Прокаленным на огне лезвием ножа Евфросиния расширила рану на предплечье и извлекла из нее кованую железную стрелу с зазубренным наконечником. Потом прижгла рану раскаленным на огне лезвием и наложили на нее льняную повязку. Хворостинин выдержал все эти болезненные манипуляции, не издав ни единого звука.
Все время операции Авдотья стояла у стола, на который лежал воевода и помогала матери, чем могла: вытирала своим головным платком у раненого пот с лица, подносила горячую воду, убирала окровавленные тряпки. Когда же мать закончила операцию, она стала поить раненного отваром тысячелистника, приготовленного ею во время операции, для остановки кровотечения.
Девочка подносила чашку с горячим напиткам к губам князя и тихонько приговаривала:
– Пей, Дмитрий Иванович, пей. Это лечебная настойка. Мы с тетей вместе собирали тысячелистник прошлой осенью и сушили потом у печи. Вот, ты меня читать учил, а я тебя лечу, как меня мама научила.
По всему было видно, что дочь Евфросинии вырастет хорошей знахаркой.
Авдотья, между тем, продолжала нашептывать князю:
– А как все вышло? Вышло все как у наших почтовых голубей. Голубь папа улетел из дома, а на него напали лихие соколы и крыло ему повредили. Он спасся и домой вернулся, к своей голубке. А если бы у него голубки не было, то и вернуться ему было бы некуда, и заботится о нем было некому. Так бы и погиб сизый голубь, израненный хищными соколами во чистом поле.
«Будет Авдотья, пожалуй, не только знахаркой, но и ведуньей», – с улыбкой подумал про себя Хворостинин. Тут в помещение, где лежал раненный князь, вбежал стрелецкий десятник Юрий Нечаев. Будучи дежурным по городу, он услышал выстрелы и побежал на их звуки вместе со своими подчинёнными узнать, кто и почему стрелял.
Возле дома Поляковых стрелецкий наряд увидел гору трупов. Один из нападавших на князя оказался не убит, а только ранен. Он признался стрельцам, что их, промышлявших разбоем в округе разорившихся крестьян, нанял управляющий именья бояр Бороздны. Он специально для этого тайно приехал из Польши. Управляющий заплатил разбойникам за убийство наместника и подучил, где его можно подстеречь. Убежавшего стрелка из самопала звали Хлопок Косолап. Поймать его стрельцам не удалось.
Нечаев показал в знак правдивости своих слов отобранный у раненного мужика злотый: большую серебряную польскую монету на которой было вычеканено «ХХХ», что значило содержание в ней тридцати грошей.
– Бояре пытались продать меня за тридцать сребреников, – прокомментировал Хворостинин рассказ Нечаева. – Однако не удалось. Это тот случай, про который мне говорил Иван Васильевич.

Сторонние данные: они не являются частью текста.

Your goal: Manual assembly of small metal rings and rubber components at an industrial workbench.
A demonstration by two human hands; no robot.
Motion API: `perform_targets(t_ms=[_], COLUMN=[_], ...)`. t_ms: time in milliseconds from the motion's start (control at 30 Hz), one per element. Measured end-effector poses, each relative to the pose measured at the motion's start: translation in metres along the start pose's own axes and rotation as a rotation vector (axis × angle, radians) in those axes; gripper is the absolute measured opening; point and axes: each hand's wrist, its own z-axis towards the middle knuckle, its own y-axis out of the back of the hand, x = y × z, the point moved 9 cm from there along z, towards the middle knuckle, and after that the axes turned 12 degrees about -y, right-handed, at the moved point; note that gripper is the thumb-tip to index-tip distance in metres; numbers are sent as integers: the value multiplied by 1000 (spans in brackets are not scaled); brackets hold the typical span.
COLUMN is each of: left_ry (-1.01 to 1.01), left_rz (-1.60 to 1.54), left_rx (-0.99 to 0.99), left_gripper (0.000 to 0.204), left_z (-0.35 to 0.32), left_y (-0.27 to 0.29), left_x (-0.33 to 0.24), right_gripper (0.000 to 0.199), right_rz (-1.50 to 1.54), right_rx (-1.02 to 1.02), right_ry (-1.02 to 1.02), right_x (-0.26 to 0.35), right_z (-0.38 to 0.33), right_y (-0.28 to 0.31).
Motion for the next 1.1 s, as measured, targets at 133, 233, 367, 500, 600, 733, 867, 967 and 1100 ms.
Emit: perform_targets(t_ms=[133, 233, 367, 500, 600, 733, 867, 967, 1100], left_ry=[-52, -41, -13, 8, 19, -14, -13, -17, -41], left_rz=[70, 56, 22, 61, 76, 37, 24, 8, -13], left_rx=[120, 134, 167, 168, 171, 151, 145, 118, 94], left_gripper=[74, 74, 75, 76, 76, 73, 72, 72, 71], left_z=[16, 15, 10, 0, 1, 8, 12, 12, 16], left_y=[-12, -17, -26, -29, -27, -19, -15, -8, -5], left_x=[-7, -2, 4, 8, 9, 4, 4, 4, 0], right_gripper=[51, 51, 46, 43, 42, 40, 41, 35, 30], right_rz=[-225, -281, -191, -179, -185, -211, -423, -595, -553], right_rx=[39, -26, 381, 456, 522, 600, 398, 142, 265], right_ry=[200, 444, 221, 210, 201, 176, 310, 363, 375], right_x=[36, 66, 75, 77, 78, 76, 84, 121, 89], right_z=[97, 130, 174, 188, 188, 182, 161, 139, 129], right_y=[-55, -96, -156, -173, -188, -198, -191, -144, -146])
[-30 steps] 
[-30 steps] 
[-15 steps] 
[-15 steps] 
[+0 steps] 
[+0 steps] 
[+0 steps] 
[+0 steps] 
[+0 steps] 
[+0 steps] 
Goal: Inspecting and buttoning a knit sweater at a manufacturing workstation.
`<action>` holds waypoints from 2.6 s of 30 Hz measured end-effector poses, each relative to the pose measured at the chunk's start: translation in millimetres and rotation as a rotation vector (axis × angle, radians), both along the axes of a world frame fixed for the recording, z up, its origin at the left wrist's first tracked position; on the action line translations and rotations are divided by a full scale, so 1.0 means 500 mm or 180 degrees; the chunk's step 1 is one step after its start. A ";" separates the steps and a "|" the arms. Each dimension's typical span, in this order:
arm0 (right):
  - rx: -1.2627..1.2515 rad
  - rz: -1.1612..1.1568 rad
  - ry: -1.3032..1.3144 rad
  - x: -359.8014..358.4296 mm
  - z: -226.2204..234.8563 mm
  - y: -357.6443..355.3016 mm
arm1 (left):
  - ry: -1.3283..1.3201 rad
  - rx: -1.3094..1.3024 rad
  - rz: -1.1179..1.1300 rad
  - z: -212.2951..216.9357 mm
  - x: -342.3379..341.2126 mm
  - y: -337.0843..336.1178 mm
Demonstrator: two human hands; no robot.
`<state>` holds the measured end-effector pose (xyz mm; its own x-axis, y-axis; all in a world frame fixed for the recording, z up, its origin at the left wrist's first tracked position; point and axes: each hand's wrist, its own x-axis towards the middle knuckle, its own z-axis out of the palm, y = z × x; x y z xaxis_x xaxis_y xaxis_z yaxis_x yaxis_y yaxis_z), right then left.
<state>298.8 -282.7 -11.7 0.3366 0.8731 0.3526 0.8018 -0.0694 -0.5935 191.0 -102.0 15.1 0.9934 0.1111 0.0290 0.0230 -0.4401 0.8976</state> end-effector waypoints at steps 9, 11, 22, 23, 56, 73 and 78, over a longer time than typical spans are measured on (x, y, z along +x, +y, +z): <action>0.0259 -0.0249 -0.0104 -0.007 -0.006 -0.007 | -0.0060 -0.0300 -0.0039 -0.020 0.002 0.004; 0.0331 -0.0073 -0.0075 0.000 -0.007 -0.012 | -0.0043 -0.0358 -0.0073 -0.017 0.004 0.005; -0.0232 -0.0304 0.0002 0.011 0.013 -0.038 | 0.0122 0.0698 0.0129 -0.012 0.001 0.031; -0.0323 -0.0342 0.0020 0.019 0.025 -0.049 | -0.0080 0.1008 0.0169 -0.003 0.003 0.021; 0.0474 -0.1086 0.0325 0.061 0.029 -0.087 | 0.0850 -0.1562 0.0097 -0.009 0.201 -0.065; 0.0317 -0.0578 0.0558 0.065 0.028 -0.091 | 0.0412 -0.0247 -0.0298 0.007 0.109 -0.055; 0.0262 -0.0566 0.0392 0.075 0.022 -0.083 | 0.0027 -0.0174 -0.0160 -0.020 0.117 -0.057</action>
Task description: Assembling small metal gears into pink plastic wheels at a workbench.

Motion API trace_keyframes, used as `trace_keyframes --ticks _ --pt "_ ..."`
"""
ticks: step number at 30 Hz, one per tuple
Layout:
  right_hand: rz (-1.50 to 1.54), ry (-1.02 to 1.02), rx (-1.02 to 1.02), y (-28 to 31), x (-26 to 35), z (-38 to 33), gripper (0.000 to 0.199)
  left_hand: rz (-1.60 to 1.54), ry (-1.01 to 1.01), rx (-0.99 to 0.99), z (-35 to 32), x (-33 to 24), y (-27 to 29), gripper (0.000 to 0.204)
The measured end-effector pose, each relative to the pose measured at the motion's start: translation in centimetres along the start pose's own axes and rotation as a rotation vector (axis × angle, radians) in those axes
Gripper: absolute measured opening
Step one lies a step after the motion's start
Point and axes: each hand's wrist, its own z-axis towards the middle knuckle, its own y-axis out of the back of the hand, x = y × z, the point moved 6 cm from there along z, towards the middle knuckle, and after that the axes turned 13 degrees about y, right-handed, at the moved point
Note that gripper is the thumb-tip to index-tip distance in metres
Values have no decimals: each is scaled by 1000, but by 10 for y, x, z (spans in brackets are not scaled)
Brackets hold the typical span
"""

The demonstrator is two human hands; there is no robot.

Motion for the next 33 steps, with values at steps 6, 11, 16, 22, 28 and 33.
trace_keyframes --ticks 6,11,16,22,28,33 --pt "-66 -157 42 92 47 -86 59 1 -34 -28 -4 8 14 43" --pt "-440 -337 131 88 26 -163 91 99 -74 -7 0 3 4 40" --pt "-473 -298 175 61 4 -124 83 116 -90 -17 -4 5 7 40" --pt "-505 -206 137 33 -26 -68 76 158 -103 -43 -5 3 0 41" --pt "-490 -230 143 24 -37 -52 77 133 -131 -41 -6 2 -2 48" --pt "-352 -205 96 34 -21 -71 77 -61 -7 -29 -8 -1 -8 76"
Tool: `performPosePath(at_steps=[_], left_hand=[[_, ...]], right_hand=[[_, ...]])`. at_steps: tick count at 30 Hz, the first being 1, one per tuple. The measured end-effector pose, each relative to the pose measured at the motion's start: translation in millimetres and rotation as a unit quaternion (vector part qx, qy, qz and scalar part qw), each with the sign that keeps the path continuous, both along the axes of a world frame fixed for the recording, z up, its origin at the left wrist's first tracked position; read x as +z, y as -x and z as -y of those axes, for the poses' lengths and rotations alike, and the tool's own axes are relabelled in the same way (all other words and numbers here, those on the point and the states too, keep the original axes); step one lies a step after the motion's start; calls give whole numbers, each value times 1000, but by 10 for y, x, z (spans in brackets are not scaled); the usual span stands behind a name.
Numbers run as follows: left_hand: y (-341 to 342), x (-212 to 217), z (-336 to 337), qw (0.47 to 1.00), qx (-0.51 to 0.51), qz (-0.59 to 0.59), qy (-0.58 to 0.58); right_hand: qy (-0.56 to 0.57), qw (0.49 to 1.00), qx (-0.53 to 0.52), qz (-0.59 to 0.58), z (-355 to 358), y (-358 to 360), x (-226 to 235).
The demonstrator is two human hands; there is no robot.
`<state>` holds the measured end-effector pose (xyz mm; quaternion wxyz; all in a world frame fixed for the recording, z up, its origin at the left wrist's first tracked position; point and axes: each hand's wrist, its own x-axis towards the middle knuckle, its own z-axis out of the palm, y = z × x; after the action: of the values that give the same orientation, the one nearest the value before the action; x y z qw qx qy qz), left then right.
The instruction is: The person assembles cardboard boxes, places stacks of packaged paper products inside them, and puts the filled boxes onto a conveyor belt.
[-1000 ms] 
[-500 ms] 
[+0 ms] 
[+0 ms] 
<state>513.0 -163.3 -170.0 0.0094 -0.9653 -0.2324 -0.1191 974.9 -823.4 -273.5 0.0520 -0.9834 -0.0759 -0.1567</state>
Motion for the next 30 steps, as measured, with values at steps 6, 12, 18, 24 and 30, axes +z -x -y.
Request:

Пригодились-таки его пистолеты немецкие.
Про какой случай говорил наместник, присутствовавшие не очень поняли, а сам князь пояснить не смог – он настолько обессилил от потери крови, что лишился сознания.
Две недели Хворостинин отлеживался в доме у Поляковых после ранения. За ним попеременно ухаживали Евфросиния, Арина и Авдотья. Похоже, что их забота, а не прикладываемые мази и травяные настойки способствовали его быстрому выздоровлению.
За время своей болезни воевода научил женщин читать и писать.
Учились по подаренному Кононом «Хронографу». Раньше до этой книги у князя все не доходили руки, а тут он стал читать сам и учил читать по ней своих девочек.
В начале книге были размещены повести из жизни древних царств. Ученицы с упоением слушали повествования про висячие сады Семирамиды и снабжающие их водой хитрые устройства, про византийский дворец, все залы которого были расписаны золотом, а в одном из них, на потолке, был нарисован «лев, державший в зубах змею, с середины которой спускалось множество подсвечников, украшенных драгоценными камнями и жемчугом, и искусно сплетённых наподобие корзин».